• ABOUT THIS TASK: Two lines below mark the span: the one containing "For this dataset, tag the brown" and the one containing "An exercise in". Set down both, plus every line between, exactly as they stand, and nothing else.

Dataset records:
────────
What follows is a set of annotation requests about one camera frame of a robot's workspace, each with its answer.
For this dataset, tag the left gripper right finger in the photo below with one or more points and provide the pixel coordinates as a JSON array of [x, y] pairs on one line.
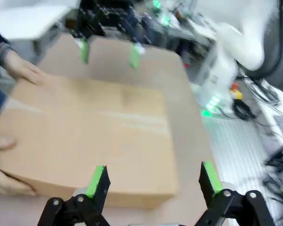
[[210, 186]]

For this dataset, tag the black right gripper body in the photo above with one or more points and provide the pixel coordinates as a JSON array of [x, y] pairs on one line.
[[103, 14]]

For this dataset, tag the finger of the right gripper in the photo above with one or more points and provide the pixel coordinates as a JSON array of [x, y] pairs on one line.
[[134, 56], [85, 51]]

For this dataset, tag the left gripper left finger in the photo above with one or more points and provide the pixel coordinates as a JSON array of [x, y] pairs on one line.
[[100, 188]]

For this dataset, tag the brown cardboard box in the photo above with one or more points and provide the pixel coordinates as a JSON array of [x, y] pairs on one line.
[[85, 131]]

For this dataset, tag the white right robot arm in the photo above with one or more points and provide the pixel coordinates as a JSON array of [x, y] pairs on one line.
[[245, 42]]

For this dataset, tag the person's left hand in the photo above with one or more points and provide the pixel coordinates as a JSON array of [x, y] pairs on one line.
[[21, 68]]

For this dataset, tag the person's right hand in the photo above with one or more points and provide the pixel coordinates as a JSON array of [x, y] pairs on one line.
[[4, 183]]

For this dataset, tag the control equipment with green lights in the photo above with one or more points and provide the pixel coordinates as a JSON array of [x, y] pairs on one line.
[[179, 21]]

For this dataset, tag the white table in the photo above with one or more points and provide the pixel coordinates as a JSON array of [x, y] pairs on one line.
[[26, 23]]

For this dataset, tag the yellow emergency stop button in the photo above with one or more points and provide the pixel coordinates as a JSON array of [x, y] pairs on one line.
[[237, 94]]

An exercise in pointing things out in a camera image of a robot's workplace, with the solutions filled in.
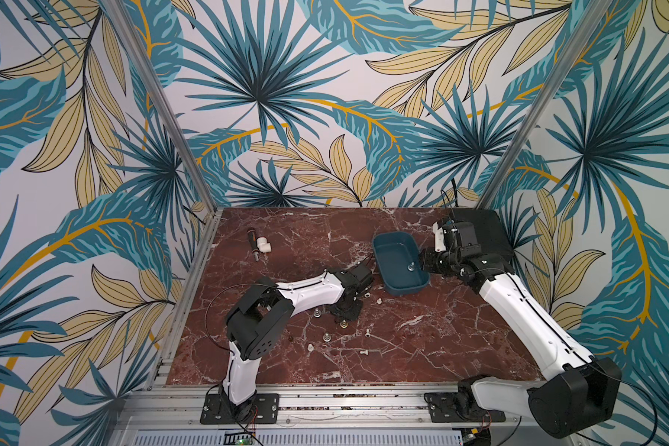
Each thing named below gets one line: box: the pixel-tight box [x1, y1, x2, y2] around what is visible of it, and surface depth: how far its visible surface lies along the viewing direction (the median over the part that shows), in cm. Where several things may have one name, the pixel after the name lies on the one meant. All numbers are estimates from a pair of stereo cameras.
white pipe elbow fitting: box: [256, 236, 273, 253], surface depth 106 cm
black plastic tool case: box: [451, 208, 515, 261], surface depth 108 cm
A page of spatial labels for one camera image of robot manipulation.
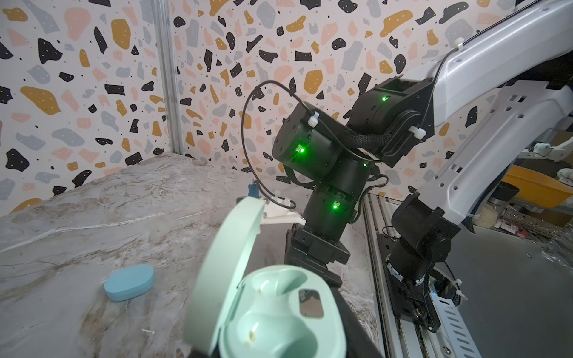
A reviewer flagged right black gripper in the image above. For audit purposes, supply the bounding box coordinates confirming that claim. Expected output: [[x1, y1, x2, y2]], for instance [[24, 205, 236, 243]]
[[284, 223, 351, 288]]

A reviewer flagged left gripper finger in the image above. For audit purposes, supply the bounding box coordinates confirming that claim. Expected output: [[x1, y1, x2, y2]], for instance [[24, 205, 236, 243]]
[[331, 288, 382, 358]]

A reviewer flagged mint green earbud case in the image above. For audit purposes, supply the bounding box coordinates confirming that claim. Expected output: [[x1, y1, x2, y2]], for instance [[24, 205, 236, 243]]
[[183, 197, 347, 357]]

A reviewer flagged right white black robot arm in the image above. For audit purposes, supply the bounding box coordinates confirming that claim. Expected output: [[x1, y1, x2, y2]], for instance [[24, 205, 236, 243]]
[[272, 1, 572, 332]]

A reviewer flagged blue earbud case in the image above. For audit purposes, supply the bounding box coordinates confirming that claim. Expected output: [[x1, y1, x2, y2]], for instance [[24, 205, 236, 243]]
[[104, 264, 155, 302]]

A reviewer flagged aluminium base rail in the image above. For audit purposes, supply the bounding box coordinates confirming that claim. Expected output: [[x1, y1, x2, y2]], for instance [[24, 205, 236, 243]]
[[361, 194, 480, 357]]

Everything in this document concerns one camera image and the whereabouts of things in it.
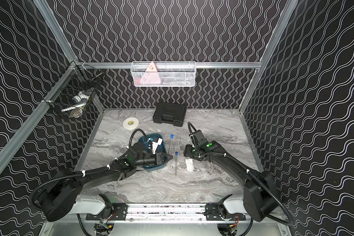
────────
• WRITTEN ANSWER:
For this dataset, tag the brown cardboard box in the photo above with one or more points and provide the pixel coordinates as a JSON array of [x, y] pairs on one line.
[[85, 131]]

For this dataset, tag the white right robot arm in the photo above with one or more points and provide the pixel coordinates as a JSON array of [x, y] pairs on one line.
[[245, 42]]

For this dataset, tag the person's left hand in the photo above with one or more points and provide the pixel coordinates as a JSON array of [x, y] pairs on one line.
[[21, 68]]

For this dataset, tag the person's right hand in the photo above with one or more points and provide the pixel coordinates as a JSON array of [x, y] pairs on one line.
[[4, 183]]

For this dataset, tag the control equipment with green lights in the photo above with one or more points and provide the pixel coordinates as a JSON array of [x, y] pairs on one line.
[[179, 21]]

For this dataset, tag the white table in the photo above with one or more points and provide the pixel coordinates as a JSON array of [x, y] pairs on one line.
[[26, 23]]

For this dataset, tag the yellow emergency stop button in the photo above with one or more points and provide the pixel coordinates as a JSON array of [x, y] pairs on one line.
[[237, 94]]

An exercise in pointing things out in a camera image of a robot's workplace, with the solutions filled in.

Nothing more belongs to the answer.